Em julho de 2026, 6.052 pessoas privadas de liberdade em Goiás estavam inseridas em atividades laborais, equivalendo a 27,5% da população prisional estimada em 21.985.
O número representa aproximadamente 92,7% da meta estadual de elevar de 4.354 para 6.531 o total de presos trabalhando até dezembro de 2026, restando 479 inserções.
A política goiana reúne oficinas internas, parcerias com 13 empresas privadas em unidades de regime fechado, termos de cooperação com 61 municípios, vagas remuneradas pelo Estado e atividades externas.
O Estado pretende ampliar para 17 o número de empresas parceiras em regime fechado até dezembro, e há 35 parcerias municipais em tramitação com potencial para gerar cerca de mil novos postos de trabalho.
O coordenador do Grupo de Monitoramento e Fiscalização, juiz Fernando Samuel, explicou que as modalidades de inserção são definidas conforme regime de cumprimento da pena, condições de segurança e características de cada unidade prisional.
O gerente de Produção Agropecuária e Industrial da Diretoria-Geral da Polícia Penal, policial penal Paulo Sérgio Silva Santos, apontou a estrutura física das unidades como um dos principais entraves à instalação de oficinas, citando necessidade de espaço, segurança, logística e armazenamento.
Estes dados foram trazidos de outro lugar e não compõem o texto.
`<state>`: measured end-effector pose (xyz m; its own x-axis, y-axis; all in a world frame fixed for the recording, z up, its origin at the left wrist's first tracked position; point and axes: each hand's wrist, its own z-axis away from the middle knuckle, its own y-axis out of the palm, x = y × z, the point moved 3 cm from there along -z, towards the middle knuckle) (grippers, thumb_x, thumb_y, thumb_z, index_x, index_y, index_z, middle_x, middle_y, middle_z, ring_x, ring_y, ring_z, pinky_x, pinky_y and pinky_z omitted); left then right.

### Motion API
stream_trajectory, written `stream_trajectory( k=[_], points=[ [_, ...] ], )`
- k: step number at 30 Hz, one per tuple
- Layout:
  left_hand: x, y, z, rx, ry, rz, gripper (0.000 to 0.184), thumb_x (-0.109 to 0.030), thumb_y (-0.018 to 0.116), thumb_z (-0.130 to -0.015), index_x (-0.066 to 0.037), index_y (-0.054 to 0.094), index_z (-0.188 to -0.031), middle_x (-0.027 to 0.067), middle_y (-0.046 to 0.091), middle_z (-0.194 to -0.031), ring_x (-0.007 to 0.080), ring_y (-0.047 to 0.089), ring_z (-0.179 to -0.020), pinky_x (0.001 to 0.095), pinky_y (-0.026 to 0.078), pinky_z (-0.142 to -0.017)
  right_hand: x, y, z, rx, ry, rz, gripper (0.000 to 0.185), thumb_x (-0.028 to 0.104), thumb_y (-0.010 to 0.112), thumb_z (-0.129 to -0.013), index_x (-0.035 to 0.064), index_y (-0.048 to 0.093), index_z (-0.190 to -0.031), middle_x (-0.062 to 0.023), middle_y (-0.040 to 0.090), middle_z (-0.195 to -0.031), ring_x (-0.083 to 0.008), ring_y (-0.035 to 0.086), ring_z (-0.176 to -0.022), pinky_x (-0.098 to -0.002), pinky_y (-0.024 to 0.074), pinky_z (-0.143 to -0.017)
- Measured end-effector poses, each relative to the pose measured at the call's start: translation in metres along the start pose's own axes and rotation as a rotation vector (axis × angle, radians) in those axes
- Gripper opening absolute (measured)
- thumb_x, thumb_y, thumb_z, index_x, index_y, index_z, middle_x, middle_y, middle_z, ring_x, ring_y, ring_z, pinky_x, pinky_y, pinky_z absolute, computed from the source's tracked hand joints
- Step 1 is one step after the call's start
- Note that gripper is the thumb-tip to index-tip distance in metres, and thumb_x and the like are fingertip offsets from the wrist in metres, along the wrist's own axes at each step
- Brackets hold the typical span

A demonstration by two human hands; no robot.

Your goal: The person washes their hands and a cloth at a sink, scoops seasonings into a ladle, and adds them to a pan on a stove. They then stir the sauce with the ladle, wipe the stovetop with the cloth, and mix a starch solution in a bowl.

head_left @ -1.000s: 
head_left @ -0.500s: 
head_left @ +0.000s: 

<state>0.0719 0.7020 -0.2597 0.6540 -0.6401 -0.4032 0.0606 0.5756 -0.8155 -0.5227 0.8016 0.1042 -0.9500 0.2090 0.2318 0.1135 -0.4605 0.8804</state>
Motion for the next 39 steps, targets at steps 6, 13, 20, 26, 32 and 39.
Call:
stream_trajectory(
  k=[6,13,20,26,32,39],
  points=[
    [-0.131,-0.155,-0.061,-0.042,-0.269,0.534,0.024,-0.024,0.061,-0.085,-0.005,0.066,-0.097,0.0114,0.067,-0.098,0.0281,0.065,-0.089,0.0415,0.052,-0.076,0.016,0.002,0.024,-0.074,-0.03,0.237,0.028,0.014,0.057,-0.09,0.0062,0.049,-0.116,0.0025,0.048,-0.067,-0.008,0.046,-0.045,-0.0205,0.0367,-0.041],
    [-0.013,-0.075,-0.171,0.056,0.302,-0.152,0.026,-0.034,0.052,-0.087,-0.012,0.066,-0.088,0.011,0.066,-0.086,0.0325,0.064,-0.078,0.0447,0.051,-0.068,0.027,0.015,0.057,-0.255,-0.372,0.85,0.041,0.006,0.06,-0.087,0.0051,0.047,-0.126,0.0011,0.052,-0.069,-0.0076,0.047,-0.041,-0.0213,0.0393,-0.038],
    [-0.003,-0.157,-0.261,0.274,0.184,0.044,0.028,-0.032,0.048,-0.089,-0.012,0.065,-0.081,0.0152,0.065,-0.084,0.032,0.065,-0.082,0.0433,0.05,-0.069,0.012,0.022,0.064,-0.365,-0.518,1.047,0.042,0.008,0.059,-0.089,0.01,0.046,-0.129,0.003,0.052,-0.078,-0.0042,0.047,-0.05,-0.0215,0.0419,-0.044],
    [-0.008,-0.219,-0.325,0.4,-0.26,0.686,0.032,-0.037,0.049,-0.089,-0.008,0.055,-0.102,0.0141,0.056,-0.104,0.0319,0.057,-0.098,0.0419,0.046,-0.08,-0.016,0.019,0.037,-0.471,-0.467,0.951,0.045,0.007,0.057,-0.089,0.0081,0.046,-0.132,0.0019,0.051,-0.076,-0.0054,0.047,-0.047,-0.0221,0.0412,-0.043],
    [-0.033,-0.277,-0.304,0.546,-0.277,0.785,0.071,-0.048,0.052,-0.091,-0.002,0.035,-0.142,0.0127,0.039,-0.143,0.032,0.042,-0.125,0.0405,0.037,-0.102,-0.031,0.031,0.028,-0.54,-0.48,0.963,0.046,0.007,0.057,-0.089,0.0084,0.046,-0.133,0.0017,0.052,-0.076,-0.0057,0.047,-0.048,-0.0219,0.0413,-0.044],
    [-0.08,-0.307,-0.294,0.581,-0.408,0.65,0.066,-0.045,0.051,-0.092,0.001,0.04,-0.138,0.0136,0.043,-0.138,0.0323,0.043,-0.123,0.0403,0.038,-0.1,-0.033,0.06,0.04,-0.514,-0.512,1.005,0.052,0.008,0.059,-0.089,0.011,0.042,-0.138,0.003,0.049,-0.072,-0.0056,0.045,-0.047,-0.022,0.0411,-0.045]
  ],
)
O advogado e professor Clodoaldo Moreira afirmou que o trabalho prisional tem finalidade educativa e de reintegração social e defendeu fiscalização das parcerias para evitar uso apenas como mão de obra de menor custo.
A legislação prevê que o trabalho seja obrigatório para condenados segundo aptidão e capacidade, facultativo para presos provisórios, com jornada de seis a oito horas diárias, descanso aos domingos e feriados, e remuneração mínima de três quartos do salário mínimo (R$ 1.215,75 em 2026).
6.052 — presos trabalhando em Goiás em julho de 2026
21.985 — população prisional estimada em Goiás
27,5% — porcentual de presos trabalhando no Estado
6.531 — meta de vagas até dezembro de 2026
92,7% — percentual da meta já cumprido
13 → 17 — empresas privadas parceiras previstas até dezembro
61 — municípios com parcerias ativas
~1.000 — vagas potenciais vindas de 35 parcerias municipais em tramitação
"A Política de Trabalho Prisional em Goiás é estruturada a partir de diferentes modalidades de inserção laboral, desenvolvidas de acordo com o regime de cumprimento da pena, as condições de segurança e as características de cada unidade prisional", disse o juiz Fernando Samuel.
O próximo passo é chegar às 6.531 pessoas trabalhando até dezembro de 2026, ampliar para 17 as empresas parceiras em unidades fechadas e concluir as 35 parcerias municipais em tramitação.